Union- good or bad? - page 2

A hospital in my area that I was hoping to work at once I graduate recently held a nurses vote to go union. It passed, but not overwhelmingly. I was wondering what are your thoughts. Are unions... Read More

  1. by   HM2VikingRN
    See American Labor Studies Center for a history of the labor movement. Most progressive reforms for the US were originated through the efforts of the labor movement. (40 hour work week, Social Security, time and a half for OT etc.....)

    Other examples from the Progressive Party platform:

    We pledge ourselves to work...for:
    Effective legislation looking to the prevention of industrial accidents, occupational diseases, overwork, involuntary unemployment, and other injurious effects incident to modern industry;
    The fixing of minimum safety and health standards....
    The prohibition of child labor;
    Minimum wage standards for working women, to provide a "living wage" in all industrial occupations;
    The general prohibition of night work for women and the establishment of eight hour day for women and young persons;
    One day's rest in seven for all wage workers;
    The eight hour day in continuous twenty-four-hour industries;
    The abolition of the convict contract-labor system....
    Standards of compensation for death by industrial accident and injury and trade disease which will transfer the burden of lost earnings from the families of working people to the industry, and thus to the community....
    Establishing...schools for industrial education under public control and encouraging agricultural education and demonstration in rural schools;
    The establishment of industrial research laboratories to put the methods and discoveries of science at the service of American producers;
    We favor the organization of the workers, men and women, as means protecting their interests and of promoting their progress....
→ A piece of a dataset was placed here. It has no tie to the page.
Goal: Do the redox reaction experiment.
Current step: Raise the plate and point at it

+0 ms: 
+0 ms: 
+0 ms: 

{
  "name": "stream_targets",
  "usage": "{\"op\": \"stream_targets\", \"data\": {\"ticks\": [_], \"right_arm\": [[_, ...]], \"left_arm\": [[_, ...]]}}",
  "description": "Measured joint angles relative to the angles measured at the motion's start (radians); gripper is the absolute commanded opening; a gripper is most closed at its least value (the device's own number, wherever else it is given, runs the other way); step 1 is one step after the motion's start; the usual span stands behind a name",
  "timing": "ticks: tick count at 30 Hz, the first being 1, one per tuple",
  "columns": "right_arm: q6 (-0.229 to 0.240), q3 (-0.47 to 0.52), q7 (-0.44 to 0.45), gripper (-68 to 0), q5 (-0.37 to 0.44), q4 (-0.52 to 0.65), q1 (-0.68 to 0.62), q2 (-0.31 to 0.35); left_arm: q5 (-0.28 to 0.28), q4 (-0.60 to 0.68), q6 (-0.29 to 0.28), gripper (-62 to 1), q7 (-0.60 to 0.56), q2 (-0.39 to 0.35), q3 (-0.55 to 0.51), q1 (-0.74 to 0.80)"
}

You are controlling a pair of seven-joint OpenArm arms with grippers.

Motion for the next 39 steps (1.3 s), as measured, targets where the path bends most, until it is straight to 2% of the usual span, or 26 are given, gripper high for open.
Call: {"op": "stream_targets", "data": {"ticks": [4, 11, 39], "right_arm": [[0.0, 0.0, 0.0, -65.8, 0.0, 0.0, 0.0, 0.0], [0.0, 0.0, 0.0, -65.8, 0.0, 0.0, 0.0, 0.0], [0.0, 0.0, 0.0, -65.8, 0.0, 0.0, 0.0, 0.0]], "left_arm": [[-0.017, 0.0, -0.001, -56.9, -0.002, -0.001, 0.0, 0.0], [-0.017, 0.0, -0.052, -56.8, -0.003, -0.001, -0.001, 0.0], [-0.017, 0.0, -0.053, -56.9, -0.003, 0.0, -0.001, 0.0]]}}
    We believe that the remaining forests, coal and oil lands, water powers and other natural resources still in State or National control (exception agricultural lands) are more likely to be wisely conserved and utilized for the general welfare if held in the public hands.
    Progressive Party Platform, 1912

    America benefits from a strong labor movement!
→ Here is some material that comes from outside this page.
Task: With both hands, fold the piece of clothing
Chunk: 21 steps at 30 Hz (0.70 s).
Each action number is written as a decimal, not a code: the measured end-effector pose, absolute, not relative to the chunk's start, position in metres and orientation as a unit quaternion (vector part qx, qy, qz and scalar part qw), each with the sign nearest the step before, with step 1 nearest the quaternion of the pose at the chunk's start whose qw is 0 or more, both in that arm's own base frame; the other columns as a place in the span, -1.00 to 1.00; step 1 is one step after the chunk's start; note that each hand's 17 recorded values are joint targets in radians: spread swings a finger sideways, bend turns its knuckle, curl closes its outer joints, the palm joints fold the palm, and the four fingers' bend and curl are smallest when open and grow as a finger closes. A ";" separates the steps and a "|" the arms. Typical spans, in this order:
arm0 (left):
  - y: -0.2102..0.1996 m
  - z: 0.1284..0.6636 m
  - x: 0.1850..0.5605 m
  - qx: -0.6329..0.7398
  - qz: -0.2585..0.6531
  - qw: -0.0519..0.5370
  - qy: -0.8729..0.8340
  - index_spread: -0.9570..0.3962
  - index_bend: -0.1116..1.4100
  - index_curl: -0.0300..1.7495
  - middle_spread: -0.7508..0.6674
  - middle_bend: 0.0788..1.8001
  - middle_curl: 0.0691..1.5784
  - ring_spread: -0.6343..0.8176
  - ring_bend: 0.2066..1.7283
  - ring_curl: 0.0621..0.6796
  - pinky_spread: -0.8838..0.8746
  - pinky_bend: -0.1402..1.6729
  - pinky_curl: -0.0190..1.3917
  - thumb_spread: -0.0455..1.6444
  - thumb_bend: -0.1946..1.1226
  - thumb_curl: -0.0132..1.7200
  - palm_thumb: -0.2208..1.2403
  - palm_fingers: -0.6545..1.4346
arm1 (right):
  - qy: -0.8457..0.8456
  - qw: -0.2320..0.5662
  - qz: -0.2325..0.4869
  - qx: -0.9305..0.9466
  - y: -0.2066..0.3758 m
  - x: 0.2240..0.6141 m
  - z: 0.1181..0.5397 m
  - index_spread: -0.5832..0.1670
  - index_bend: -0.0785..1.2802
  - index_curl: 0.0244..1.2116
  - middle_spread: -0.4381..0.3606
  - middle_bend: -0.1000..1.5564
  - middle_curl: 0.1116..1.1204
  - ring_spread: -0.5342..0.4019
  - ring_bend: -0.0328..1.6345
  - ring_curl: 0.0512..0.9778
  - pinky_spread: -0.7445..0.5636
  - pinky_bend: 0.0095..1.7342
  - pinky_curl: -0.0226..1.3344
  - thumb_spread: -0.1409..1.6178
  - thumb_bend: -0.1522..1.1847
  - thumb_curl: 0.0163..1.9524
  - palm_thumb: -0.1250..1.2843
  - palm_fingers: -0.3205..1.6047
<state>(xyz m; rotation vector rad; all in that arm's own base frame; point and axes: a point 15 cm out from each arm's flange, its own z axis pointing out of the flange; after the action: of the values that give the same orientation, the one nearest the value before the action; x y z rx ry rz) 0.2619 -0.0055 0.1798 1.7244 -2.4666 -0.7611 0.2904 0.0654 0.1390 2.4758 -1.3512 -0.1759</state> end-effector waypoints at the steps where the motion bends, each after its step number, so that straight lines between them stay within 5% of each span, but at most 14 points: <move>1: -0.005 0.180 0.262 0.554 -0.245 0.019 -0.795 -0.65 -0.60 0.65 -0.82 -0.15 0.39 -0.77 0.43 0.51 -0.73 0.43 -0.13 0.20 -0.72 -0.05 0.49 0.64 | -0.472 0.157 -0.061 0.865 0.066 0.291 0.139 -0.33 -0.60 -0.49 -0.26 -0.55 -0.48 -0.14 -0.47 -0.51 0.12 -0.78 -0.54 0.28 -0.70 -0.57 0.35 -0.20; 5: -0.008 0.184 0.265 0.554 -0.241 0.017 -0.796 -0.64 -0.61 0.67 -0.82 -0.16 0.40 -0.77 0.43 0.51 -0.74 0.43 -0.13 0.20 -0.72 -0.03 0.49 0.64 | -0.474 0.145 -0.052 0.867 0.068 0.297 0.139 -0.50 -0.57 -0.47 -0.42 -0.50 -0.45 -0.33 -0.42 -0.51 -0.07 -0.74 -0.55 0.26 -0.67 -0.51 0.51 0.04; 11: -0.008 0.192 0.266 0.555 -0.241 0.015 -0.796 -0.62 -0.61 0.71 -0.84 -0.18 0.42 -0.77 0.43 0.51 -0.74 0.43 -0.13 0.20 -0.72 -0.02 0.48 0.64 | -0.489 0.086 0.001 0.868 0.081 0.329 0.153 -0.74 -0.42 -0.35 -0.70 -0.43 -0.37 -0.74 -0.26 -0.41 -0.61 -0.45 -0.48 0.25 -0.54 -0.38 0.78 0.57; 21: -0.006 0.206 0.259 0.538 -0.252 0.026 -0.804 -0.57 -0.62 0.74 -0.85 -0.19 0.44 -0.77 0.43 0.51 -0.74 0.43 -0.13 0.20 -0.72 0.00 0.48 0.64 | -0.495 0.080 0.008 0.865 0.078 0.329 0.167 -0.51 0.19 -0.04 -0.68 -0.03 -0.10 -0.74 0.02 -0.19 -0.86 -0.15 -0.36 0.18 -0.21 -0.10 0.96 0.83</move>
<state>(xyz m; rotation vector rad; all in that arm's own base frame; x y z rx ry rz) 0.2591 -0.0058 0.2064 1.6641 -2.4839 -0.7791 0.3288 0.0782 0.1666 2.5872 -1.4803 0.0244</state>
    Right to Work= Right to Work for Less.

    Last edit by HM2VikingRN on Aug 19, '06
  2. by   Ann RN
    "As for me, I would not work at a union hospital nor would I join a union.
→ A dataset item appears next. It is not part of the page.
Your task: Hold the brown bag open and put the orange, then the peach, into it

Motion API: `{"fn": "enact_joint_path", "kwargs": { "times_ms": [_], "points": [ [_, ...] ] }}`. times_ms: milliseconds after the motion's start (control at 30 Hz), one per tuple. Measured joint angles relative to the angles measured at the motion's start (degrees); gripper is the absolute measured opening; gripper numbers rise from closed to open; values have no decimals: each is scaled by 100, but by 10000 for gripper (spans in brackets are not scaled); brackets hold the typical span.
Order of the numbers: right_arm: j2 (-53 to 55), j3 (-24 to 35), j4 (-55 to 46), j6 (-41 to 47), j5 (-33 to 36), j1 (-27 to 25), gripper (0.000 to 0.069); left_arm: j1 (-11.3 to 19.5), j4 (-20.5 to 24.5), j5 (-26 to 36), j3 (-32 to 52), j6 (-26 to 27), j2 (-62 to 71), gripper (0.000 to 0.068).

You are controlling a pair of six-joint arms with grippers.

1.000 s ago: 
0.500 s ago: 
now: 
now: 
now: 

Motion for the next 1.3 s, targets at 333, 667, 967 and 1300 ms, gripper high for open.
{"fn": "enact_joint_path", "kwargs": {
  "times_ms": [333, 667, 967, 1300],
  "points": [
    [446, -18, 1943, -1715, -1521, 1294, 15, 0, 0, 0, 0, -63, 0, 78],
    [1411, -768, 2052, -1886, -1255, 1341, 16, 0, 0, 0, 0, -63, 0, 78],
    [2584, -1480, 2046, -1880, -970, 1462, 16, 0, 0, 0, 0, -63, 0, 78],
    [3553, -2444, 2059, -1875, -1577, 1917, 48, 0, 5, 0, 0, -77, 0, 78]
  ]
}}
    I can "bargain" for myself."


  3. by   Dabuggy

    I have worked for two unions in the past and if given a choice would do it again. I like the retirement plan, health care options, Dental plans, scheduled pay raises, security knowing they need a reason to terminate employment, paid vacations, paid personal days, having a union steward with me if I should need it, etc. Now non-union shops may argue that we have that. But do they really? The only thing I dislike about unions is I give up the right to be represented by an attorney if I should need it. I would rather have someone knowledgeable in law representing me from day one.

  4. by   NRSKarenRN
    Nursing Activism forum houses many threads on subject.

    Search engine located on gold tool bar for "Nursing Unions", "Benefits of nursing unions" , "Pro's and Con's of nursing unions" to look for exactly what you want.
  5. by   WDWpixieRN
    My .02....my father worked in a warehouse for many years, raising 4 kids....as he got nearer to retirement, it started looking more and more enticing to him as talks of breaking up the union happened....the words he said to me were: "It's the young kids out there. They don't remember what it was like before the unions. They've done a lot for us."

    I know I've heard a lot of people say they hate the power that the unions have...some hate being required to pay dues...some resent that there are employees riding the coattails of those paying dues by not joining the union themselves...

    I, for one, worked for the civil service on the West Coast, and the union did wonders for us at bargaining time, helped ensure security on the job (unlike my most recent employer where I survived 2 layoffs, but I watched GOOD employees get walked out the door due to arbitrary decisions by upper-upper management. Even immediate supervisors weren't consulted about who got let go), and ensured great retirement benefits.

    Once I'm out of school, if I'm offered the choice between union or non (we have both in this area), I'll lean toward union everytime.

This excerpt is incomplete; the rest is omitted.